Jig is a dynamic discovery and phased workflow framework for MCP tools targeting AI coding agents. Its core reduces tool schema tokens at MCP session startup from 17K to 2K (cutting context overhead by 88%) through on-demand tool discovery and phased mandatory workflows. It supports features like semantic search for on-demand invocation, shadow branch snapshots, and agent deployment orchestration.

## Background: The Tool Bloat Dilemma in the MCP Ecosystem

Model Context Protocol (MCP) is a standard protocol for AI agents to interact with external tools, but tool bloat has become a prominent issue: Full loading of tool schemas consumes about 17,000 tokens at each session startup (7 MCP servers ×30 tools/server ×80 tokens/tool), leading to problems like context window waste, increased latency, cognitive overload, and higher costs.

## Core Ideas of Jig: On-Demand Discovery and Phased Workflow

Jig uses a single entry point architecture, acting as the only registered MCP server to proxy all external tools. Tools are divided into two layers: hot path (26 core tools) and on-demand proxy (30+ internal domain operations). Internal functions are organized into 8 domains like graph, snapshot, and experience.

## Detailed Technical Implementation

### Semantic Tool Search
The embedding model BAAI/bge-large-en-v1.5 is used, with fastembed generating embeddings cached in SQLite. Natural language tool lookup is implemented via the `proxy_tools_search` interface.
### Proxy Execution Mechanism
Any MCP tool can be uniformly called via `execute_mcp_tool(mcp, tool, args)`.
### Shadow Branch Snapshot
Automatically captured after each Edit/Write/Bash operation (30-second throttling), stored in orphan commits under `refs/jig/snapshots/`, with good isolation and additional code smell analysis.
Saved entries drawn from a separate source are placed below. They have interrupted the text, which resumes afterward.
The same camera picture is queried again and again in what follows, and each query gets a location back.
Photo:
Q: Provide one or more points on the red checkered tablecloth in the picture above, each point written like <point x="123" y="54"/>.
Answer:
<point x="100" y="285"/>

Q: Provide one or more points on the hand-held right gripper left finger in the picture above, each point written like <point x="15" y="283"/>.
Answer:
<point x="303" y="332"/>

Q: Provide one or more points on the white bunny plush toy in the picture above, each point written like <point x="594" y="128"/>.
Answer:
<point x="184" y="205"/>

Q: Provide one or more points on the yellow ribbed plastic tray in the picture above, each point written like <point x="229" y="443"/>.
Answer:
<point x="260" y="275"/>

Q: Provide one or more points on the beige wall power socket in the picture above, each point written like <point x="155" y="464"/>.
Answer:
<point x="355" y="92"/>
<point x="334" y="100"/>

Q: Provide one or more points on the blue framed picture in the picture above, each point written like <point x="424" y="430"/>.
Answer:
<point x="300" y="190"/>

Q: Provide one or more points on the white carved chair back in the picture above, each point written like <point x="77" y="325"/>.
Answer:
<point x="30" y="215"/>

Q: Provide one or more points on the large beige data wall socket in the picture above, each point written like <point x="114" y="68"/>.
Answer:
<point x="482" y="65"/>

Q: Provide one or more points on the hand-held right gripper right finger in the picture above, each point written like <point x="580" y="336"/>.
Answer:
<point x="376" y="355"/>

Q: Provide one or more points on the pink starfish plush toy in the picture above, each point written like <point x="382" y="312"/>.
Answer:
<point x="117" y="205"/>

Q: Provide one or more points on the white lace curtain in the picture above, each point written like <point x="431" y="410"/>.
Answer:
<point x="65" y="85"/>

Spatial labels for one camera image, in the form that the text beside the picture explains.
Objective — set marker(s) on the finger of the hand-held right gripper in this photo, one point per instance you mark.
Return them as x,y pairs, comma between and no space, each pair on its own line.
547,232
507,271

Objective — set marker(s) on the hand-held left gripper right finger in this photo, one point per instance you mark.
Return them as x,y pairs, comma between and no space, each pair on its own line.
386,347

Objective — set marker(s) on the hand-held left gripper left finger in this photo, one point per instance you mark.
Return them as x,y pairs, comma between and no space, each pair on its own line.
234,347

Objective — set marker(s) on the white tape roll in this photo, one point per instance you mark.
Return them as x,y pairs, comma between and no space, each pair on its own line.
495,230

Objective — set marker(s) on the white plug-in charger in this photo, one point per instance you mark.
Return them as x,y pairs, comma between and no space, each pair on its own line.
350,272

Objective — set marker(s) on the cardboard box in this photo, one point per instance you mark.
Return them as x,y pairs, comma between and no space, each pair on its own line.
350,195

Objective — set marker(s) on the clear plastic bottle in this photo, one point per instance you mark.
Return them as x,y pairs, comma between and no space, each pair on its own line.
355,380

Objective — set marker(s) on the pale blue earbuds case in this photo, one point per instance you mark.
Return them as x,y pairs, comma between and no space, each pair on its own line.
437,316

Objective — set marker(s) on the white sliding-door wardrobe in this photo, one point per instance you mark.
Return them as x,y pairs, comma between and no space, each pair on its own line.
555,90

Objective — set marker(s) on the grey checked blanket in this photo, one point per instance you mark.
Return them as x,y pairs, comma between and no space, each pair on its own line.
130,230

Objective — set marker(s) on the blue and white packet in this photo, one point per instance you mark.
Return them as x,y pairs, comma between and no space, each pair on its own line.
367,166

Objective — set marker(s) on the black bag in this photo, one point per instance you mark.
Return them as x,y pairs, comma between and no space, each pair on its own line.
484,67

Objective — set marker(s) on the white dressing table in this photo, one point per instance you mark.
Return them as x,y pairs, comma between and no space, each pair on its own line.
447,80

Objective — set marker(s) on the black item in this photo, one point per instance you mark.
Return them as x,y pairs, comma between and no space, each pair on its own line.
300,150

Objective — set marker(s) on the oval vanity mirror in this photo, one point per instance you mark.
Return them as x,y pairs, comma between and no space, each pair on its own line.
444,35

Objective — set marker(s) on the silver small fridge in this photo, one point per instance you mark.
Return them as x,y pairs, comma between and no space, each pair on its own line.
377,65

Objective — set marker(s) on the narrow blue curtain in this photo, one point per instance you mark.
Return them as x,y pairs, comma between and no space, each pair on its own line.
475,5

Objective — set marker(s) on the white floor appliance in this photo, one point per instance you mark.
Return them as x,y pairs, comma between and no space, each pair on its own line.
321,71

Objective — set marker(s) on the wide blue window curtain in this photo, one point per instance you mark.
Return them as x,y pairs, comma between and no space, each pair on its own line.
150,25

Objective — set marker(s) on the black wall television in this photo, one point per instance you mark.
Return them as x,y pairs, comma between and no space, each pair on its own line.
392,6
## Project Lifecycle and Workflow Phase Gating

### Two-Phase Lifecycle
Phase0 (jig_init_project): Copy templates, migrate MCP, inject methodology, configure editors; Phase1 (deploy_project_agents): Orchestrate core agents, select dedicated agents, inject skills, customize rules.
### Workflow Phase Gating
Define `tools_blocked`, `mcps_enabled`, and `tension_gate` using YAML, and enforce phase processes via PreToolUse/PostToolUse hooks.
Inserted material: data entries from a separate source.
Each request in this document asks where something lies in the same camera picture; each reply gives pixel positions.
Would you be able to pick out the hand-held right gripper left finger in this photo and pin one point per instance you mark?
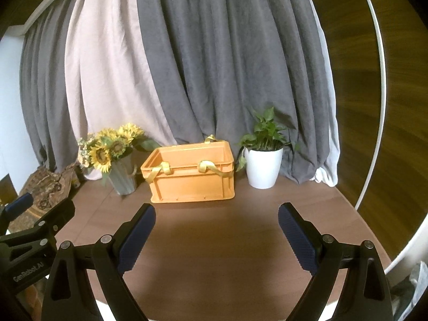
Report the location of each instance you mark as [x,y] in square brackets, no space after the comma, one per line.
[137,240]

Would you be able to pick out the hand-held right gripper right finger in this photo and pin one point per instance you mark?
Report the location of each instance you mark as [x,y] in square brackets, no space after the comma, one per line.
[297,237]

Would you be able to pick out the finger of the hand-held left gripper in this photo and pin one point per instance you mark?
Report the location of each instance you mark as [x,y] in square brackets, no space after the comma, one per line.
[20,205]
[58,215]

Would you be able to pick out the orange plastic crate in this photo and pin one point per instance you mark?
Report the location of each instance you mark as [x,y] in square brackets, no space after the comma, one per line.
[190,184]

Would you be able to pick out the patterned brown cloth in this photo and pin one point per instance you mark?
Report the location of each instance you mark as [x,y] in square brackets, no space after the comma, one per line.
[46,187]

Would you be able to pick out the grey ribbed vase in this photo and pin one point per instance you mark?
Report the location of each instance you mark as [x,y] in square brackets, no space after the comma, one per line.
[123,179]

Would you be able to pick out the artificial sunflower bouquet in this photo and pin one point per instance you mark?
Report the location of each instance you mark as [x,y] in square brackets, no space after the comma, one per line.
[100,155]

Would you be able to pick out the white plant pot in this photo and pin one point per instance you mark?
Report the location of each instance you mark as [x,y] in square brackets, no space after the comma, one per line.
[262,167]

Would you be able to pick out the grey curtain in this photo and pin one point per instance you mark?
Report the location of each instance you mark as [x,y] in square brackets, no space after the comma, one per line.
[217,57]
[43,107]

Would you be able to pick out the green leafy plant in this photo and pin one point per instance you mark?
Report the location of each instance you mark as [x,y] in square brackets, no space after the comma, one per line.
[267,133]

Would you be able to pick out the clear plastic bag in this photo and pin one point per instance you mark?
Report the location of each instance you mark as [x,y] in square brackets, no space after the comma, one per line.
[416,281]

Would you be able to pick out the pale pink curtain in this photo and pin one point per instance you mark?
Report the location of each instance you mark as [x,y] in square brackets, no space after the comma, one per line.
[107,73]

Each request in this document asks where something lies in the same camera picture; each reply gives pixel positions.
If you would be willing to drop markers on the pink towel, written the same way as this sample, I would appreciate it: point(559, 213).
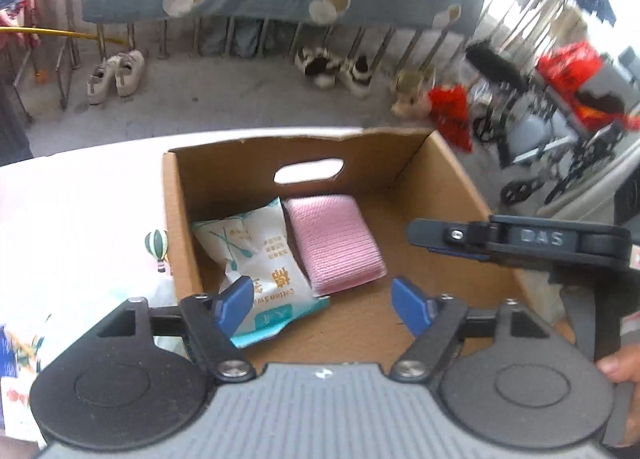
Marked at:
point(332, 244)

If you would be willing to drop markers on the tan slippers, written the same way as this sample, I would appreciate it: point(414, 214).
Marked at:
point(409, 89)

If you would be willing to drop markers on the metal balcony railing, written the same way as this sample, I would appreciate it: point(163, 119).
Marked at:
point(163, 41)

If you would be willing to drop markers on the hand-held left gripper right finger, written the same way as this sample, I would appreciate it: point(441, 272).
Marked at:
point(407, 306)

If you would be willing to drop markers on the person's right hand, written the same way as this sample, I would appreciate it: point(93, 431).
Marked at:
point(622, 366)

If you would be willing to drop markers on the yellow pole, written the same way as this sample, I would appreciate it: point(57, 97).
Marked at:
point(60, 33)

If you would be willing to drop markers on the large red cloth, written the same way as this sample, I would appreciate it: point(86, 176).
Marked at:
point(570, 66)

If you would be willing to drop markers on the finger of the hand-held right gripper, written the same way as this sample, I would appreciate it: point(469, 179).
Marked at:
point(440, 234)

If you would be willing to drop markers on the brown cardboard box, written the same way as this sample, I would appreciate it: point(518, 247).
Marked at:
point(380, 179)

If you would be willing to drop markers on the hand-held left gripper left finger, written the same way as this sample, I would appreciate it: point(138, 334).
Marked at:
point(235, 305)

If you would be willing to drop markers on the small red cloth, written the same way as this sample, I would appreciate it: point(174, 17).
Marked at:
point(450, 111)

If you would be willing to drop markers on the white cotton swab packet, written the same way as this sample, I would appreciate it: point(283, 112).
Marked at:
point(260, 249)

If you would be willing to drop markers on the wheelchair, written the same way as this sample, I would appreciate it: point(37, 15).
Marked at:
point(540, 136)

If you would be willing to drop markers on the dark cloth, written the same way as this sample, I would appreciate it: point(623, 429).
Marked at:
point(11, 129)

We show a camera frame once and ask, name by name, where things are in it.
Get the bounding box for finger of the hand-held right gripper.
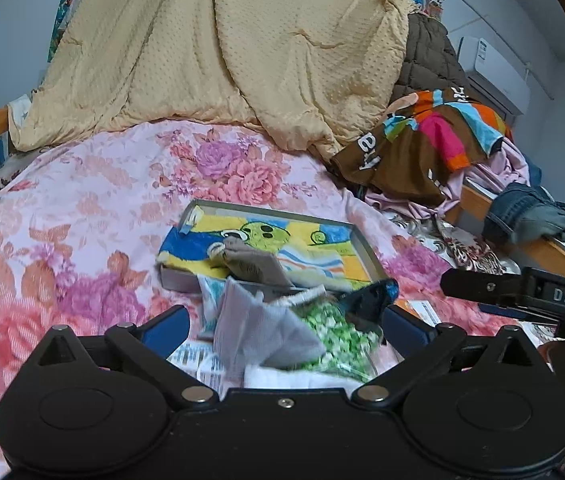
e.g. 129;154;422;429
440;267;528;307
480;302;561;324

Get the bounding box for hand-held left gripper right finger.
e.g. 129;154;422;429
353;305;543;407

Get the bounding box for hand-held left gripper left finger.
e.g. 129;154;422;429
37;305;218;408

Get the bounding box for teal white packet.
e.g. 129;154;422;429
196;275;229;341

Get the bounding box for black sock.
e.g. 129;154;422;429
337;277;399;332

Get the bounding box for grey metal tray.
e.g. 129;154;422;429
159;199;389;295

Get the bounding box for glass jar of green paper stars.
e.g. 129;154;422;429
293;295;382;382

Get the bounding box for grey cloth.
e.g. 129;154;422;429
212;277;327;383

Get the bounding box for white muslin cloth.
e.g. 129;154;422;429
267;285;328;309

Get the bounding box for beige sock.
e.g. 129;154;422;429
207;237;294;289

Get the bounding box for orange white medicine box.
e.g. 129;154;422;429
395;299;444;332

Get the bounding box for gold patterned fabric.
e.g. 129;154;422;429
393;214;519;277

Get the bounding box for blue jeans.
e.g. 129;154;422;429
481;182;565;262

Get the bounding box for pink cloth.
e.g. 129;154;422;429
363;137;534;222

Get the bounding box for yellow blue cartoon towel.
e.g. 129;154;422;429
157;205;371;286

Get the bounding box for brown colourful striped shirt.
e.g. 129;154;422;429
331;87;514;207

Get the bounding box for pink floral bedsheet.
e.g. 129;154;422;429
0;120;556;480

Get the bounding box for white air conditioner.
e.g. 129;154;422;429
455;35;533;114

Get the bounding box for brown quilted jacket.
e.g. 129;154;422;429
391;12;469;107

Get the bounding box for white pillow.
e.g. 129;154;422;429
6;94;34;137

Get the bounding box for yellow quilt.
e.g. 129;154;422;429
12;0;416;159

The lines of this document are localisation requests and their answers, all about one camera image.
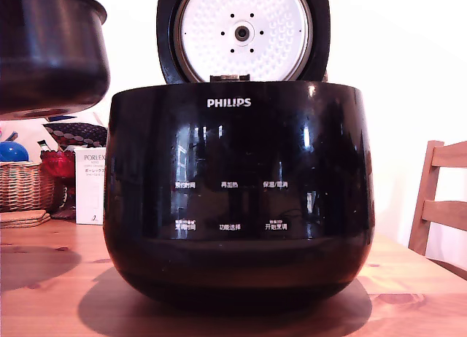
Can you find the red glass footed bowl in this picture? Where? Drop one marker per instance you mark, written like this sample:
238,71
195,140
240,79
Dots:
56,163

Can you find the rice cooker lid, silver plate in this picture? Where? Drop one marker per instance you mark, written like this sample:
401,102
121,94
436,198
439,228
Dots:
219,41

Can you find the blue ball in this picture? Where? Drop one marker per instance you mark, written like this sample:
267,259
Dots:
12,152

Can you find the small green white packet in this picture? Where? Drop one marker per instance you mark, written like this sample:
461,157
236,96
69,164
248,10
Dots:
43,146

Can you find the dark dotted patterned cloth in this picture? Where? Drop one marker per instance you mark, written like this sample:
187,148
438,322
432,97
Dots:
78,134

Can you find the black rice cooker pot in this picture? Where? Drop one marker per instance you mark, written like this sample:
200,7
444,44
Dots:
47,52

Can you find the wooden chair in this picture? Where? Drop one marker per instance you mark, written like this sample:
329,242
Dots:
434,209

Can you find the black Philips rice cooker body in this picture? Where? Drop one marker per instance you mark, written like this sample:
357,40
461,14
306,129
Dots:
237,162

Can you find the woven wicker basket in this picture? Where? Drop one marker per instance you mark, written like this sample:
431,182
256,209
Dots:
22,187

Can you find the white Porlex box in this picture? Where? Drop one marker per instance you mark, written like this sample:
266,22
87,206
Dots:
89,191

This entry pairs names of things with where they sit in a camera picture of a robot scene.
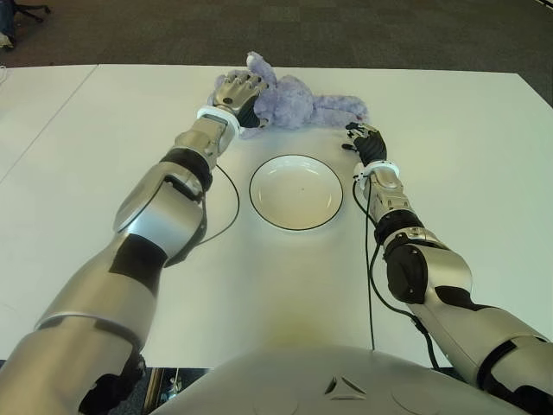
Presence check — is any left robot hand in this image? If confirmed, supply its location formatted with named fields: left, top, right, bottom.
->
left=207, top=72, right=269, bottom=130

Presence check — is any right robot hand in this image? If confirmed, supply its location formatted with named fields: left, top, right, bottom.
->
left=340, top=122, right=387, bottom=168

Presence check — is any purple plush doll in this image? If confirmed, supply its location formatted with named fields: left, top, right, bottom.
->
left=214, top=51, right=369, bottom=140

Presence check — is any white plate black rim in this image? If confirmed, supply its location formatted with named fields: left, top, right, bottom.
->
left=248, top=155, right=345, bottom=232

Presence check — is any black office chair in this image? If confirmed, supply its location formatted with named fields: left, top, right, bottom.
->
left=12, top=0, right=52, bottom=23

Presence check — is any silver robot torso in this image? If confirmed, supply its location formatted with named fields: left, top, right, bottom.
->
left=150, top=344, right=532, bottom=415

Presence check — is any chrome stand under table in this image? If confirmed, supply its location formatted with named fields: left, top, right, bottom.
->
left=144, top=367, right=213, bottom=406

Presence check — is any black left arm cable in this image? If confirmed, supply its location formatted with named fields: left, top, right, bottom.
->
left=202, top=163, right=241, bottom=247

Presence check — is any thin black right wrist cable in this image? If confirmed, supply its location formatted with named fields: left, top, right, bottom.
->
left=353, top=181, right=376, bottom=350

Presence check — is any thick black right elbow cable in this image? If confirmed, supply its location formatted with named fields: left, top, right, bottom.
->
left=370, top=244, right=440, bottom=368
## Effects, Deployment, and Application Value

### Quantitative Effects
| Metric | Traditional Approach | Jig Approach | Optimization Rate |
|------|---------|---------|---------|
| Number of Startup Tools | 210 |26 | **-88%** |
| Startup Token Count | ~17,000 |~2,000 |**-88%** |
| MCP Registration Count |7 |1 |**-86%** |
### Deployment and Usage
Installation: `uv tool install git+https://github.com/Rixmerz/jig`; Configuration is simplified to a single Jig entry; Upgrade: `uv tool upgrade jig-mcp`.
### Application Scenarios
High-frequency sessions, large-scale project development, team collaboration standardization, methodology precipitation.
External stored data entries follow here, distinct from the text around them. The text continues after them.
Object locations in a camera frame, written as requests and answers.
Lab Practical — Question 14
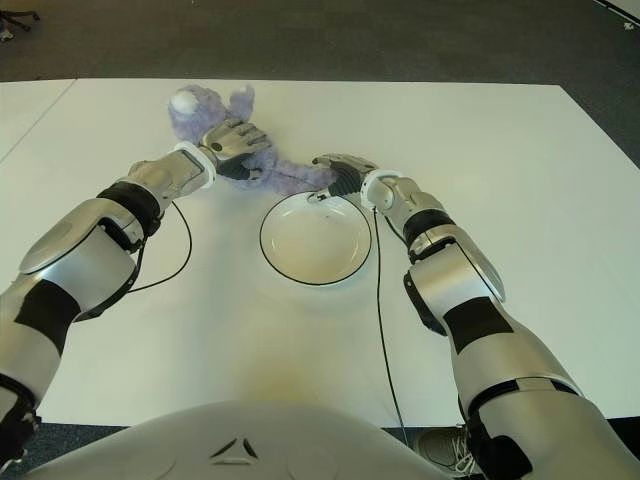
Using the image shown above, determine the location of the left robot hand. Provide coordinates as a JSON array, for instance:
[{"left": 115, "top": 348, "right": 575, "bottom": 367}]
[{"left": 199, "top": 118, "right": 272, "bottom": 182}]

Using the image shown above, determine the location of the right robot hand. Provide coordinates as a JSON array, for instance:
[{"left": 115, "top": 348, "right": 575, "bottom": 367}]
[{"left": 305, "top": 153, "right": 379, "bottom": 204}]

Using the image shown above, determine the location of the purple plush doll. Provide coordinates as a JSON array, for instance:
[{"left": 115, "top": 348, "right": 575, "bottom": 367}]
[{"left": 167, "top": 85, "right": 339, "bottom": 197}]

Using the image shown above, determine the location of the white plate black rim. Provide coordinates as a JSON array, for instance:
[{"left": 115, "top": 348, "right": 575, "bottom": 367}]
[{"left": 259, "top": 191, "right": 373, "bottom": 287}]

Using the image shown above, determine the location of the black office chair base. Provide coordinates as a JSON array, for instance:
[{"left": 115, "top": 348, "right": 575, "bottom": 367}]
[{"left": 0, "top": 0, "right": 41, "bottom": 34}]

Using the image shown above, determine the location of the silver robot torso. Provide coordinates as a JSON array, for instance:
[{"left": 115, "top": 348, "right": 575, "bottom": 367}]
[{"left": 19, "top": 399, "right": 441, "bottom": 480}]

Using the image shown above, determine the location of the grey laced sneaker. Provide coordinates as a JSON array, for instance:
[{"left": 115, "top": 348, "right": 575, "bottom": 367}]
[{"left": 414, "top": 424, "right": 482, "bottom": 474}]

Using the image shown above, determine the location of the white panel edge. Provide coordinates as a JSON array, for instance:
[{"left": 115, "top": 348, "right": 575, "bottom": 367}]
[{"left": 592, "top": 0, "right": 640, "bottom": 14}]

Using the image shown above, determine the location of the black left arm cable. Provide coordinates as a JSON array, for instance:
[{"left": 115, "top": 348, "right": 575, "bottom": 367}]
[{"left": 129, "top": 202, "right": 194, "bottom": 294}]

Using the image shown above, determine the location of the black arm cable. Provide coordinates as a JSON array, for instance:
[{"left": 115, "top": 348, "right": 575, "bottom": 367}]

## Limitations and Future Directions

### Current Limitations
1. Mainly for Python projects; 2. Some features are optimized for Claude Code; 3. Fixed embedding model.
### Future Roadmap
PyPI release, multi-language support, configurable embedding model, IDE integration.

## Conclusion

Jig elegantly solves the MCP tool bloat problem through its three-in-one design of single entry point, on-demand discovery, and phase gating. The 88% reduction in startup overhead comes from intelligent layered exposure and semantic organization. It has reference value for systems facing full-loading dilemmas, and MCP developers are recommended to evaluate and use it.